■ **Task requirements**: List each line of the data in which the string "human" appears.

(Saved data entries)
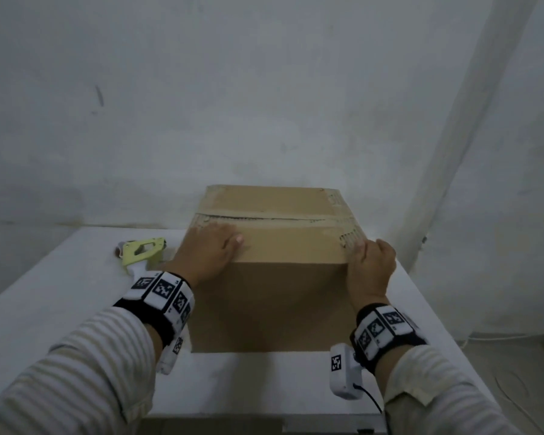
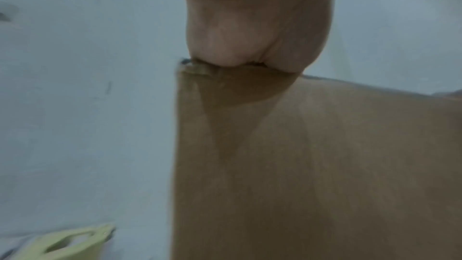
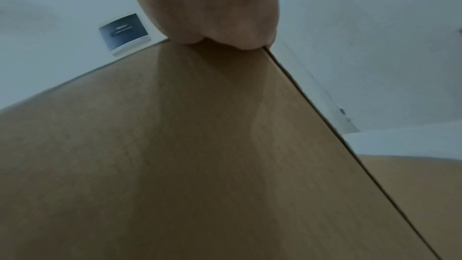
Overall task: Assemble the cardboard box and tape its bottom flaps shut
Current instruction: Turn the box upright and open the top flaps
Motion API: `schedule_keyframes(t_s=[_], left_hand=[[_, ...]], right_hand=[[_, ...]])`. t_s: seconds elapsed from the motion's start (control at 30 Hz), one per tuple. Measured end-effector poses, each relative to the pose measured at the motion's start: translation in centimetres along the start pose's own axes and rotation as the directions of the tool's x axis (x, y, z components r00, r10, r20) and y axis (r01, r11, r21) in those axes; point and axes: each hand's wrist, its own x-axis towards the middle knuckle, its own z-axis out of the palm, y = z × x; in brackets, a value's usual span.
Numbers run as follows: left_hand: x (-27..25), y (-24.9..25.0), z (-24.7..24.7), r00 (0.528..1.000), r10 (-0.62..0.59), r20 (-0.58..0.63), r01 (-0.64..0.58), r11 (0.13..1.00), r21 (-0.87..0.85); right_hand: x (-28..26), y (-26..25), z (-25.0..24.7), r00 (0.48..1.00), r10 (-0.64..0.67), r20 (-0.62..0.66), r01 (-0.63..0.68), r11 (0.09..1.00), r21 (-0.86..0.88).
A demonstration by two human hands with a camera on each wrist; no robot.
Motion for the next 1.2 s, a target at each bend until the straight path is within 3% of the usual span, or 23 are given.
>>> schedule_keyframes(t_s=[0.07,0.13,0.27,0.37,0.6,0.87,1.03,1.2], left_hand=[[-0.8,-2.0,0.3,0.990,-0.083,-0.111,0.081,0.996,-0.021],[-1.6,-3.2,0.8,0.967,-0.143,-0.209,0.107,0.979,-0.175],[-3.2,-3.4,1.8,0.898,-0.233,-0.373,0.004,0.852,-0.523],[-3.9,-3.5,2.6,0.877,-0.333,-0.346,0.013,0.737,-0.676],[-4.4,-4.9,4.5,0.925,-0.313,-0.215,0.034,0.632,-0.774],[-3.1,-4.4,1.3,0.893,-0.388,-0.227,0.073,0.623,-0.778],[-1.3,-3.3,-3.3,0.839,-0.442,-0.317,0.143,0.742,-0.655],[1.7,-2.9,-6.9,0.848,-0.419,-0.324,0.159,0.785,-0.599]], right_hand=[[-0.6,-0.1,0.4,0.998,0.048,-0.046,-0.044,0.995,0.085],[-1.5,-0.2,0.8,0.994,0.093,-0.064,-0.080,0.981,0.177],[-3.5,0.2,1.1,0.993,0.095,-0.072,-0.076,0.968,0.238],[-4.0,0.5,1.0,0.994,0.099,-0.042,-0.086,0.966,0.243],[-4.1,0.8,0.6,0.996,0.087,-0.011,-0.083,0.977,0.197],[-2.6,-2.4,-0.1,0.992,0.125,-0.035,-0.117,0.979,0.165],[-0.1,-6.3,-2.1,0.997,0.064,-0.043,-0.057,0.986,0.159],[2.9,-8.4,-3.6,0.999,-0.025,0.043,0.022,0.996,0.083]])
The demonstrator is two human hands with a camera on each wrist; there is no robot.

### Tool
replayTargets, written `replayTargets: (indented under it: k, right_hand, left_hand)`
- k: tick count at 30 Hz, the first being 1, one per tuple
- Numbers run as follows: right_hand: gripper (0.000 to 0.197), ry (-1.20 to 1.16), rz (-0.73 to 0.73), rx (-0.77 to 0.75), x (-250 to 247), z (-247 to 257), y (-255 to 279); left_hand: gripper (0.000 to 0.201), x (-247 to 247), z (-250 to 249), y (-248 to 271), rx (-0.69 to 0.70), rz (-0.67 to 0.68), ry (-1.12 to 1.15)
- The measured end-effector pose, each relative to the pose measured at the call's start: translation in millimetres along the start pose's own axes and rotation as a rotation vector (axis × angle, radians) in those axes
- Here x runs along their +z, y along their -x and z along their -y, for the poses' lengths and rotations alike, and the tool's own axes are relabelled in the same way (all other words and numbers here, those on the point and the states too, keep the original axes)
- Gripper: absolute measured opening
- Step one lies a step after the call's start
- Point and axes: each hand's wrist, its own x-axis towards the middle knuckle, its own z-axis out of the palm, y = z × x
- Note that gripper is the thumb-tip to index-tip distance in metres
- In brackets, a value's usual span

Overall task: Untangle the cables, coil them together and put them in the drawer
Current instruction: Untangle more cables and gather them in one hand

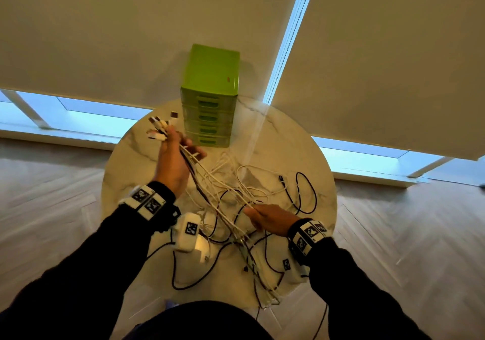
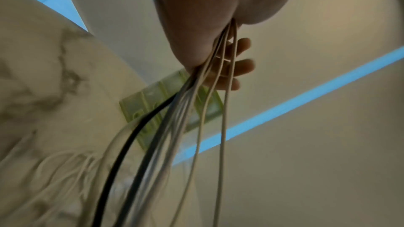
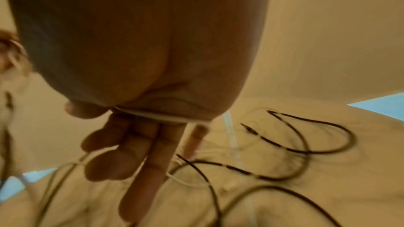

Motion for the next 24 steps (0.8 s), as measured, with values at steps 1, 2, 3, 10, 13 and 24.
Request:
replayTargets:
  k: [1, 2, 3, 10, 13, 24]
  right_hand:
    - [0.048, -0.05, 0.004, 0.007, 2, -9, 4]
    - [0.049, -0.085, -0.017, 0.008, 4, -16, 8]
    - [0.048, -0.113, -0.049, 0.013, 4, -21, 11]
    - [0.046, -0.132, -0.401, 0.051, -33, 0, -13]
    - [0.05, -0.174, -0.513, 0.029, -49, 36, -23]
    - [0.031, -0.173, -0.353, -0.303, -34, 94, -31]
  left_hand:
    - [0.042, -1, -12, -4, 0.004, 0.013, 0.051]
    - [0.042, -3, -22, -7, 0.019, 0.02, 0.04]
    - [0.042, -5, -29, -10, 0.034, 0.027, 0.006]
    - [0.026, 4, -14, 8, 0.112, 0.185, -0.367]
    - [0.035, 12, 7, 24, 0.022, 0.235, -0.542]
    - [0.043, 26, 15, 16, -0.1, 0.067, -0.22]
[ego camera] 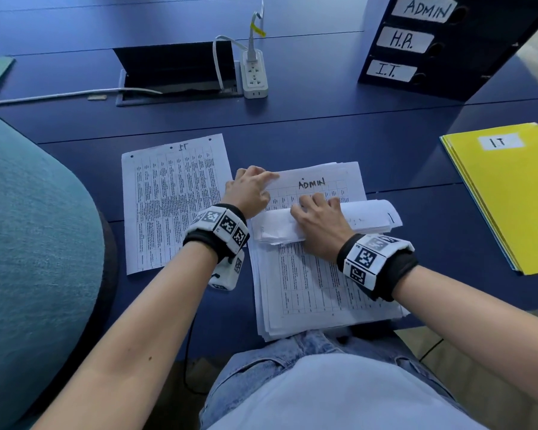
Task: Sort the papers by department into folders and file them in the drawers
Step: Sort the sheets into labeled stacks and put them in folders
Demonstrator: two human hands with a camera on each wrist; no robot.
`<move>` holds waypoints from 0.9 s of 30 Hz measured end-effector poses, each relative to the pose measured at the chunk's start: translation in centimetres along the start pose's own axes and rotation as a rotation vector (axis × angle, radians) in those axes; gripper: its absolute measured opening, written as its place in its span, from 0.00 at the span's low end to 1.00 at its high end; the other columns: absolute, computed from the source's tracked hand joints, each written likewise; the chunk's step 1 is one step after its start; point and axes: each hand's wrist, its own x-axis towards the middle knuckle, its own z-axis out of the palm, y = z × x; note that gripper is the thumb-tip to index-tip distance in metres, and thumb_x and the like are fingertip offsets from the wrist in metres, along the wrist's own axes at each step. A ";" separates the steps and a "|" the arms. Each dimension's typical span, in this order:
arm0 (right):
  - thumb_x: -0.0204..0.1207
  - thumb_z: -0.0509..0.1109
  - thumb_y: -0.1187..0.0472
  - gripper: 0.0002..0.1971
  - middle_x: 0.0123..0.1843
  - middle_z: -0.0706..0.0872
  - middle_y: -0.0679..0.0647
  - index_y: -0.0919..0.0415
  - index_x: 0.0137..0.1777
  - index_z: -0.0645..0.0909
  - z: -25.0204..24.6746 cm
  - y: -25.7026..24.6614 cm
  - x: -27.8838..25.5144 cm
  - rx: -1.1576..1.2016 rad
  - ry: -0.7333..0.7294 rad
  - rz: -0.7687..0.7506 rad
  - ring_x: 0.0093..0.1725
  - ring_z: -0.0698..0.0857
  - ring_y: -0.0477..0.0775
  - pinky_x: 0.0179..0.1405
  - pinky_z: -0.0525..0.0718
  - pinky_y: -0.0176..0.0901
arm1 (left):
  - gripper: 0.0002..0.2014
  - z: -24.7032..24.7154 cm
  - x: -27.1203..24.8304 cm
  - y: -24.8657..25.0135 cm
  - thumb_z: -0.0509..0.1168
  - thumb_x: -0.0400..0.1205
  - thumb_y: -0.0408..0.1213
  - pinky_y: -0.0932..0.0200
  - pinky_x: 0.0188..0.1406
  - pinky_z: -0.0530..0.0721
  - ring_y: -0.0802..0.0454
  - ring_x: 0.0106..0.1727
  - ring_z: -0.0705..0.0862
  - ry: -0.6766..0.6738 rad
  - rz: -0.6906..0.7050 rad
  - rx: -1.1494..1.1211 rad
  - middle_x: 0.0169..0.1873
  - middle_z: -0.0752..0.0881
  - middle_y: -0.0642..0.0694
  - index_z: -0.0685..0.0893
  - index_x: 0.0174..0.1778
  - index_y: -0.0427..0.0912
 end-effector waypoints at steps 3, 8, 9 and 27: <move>0.71 0.66 0.61 0.23 0.64 0.73 0.55 0.59 0.66 0.66 0.1 0.3 0.6 0.071 0.006 0.017 0.64 0.71 0.59 0.59 0.68 0.55 | 0.19 0.0 0.3 0.3 0.58 0.81 0.35 0.49 0.65 0.66 0.47 0.70 0.65 0.032 -0.038 -0.025 0.68 0.71 0.45 0.73 0.69 0.46; 0.72 0.68 0.57 0.28 0.64 0.73 0.55 0.59 0.69 0.61 0.3 0.8 1.3 0.138 0.002 0.017 0.64 0.70 0.59 0.59 0.67 0.55 | 0.21 0.1 0.8 1.0 0.64 0.79 0.46 0.49 0.67 0.63 0.44 0.69 0.61 -0.001 -0.116 0.041 0.65 0.66 0.44 0.73 0.67 0.45; 0.72 0.68 0.56 0.28 0.64 0.73 0.55 0.59 0.68 0.62 0.4 0.8 1.4 0.124 -0.003 0.013 0.64 0.69 0.59 0.59 0.67 0.55 | 0.21 0.1 0.9 1.2 0.65 0.78 0.48 0.49 0.67 0.64 0.44 0.69 0.61 -0.008 -0.132 0.053 0.65 0.65 0.43 0.73 0.66 0.45; 0.39 0.73 0.68 0.34 0.59 0.67 0.57 0.57 0.51 0.71 2.2 0.9 1.3 -0.023 0.374 0.133 0.56 0.66 0.58 0.50 0.67 0.51 | 0.25 -1.1 -0.3 -0.7 0.58 0.79 0.58 0.54 0.57 0.74 0.47 0.53 0.80 0.041 0.059 -0.286 0.50 0.81 0.44 0.85 0.52 0.38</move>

■ **Completed exercise**:
A demonstration by two human hands with a camera on each wrist; no robot.
The demonstrator is two human hands with a camera on each wrist; there is no robot.
Demonstrator: two human hands with a camera on each wrist; no robot.

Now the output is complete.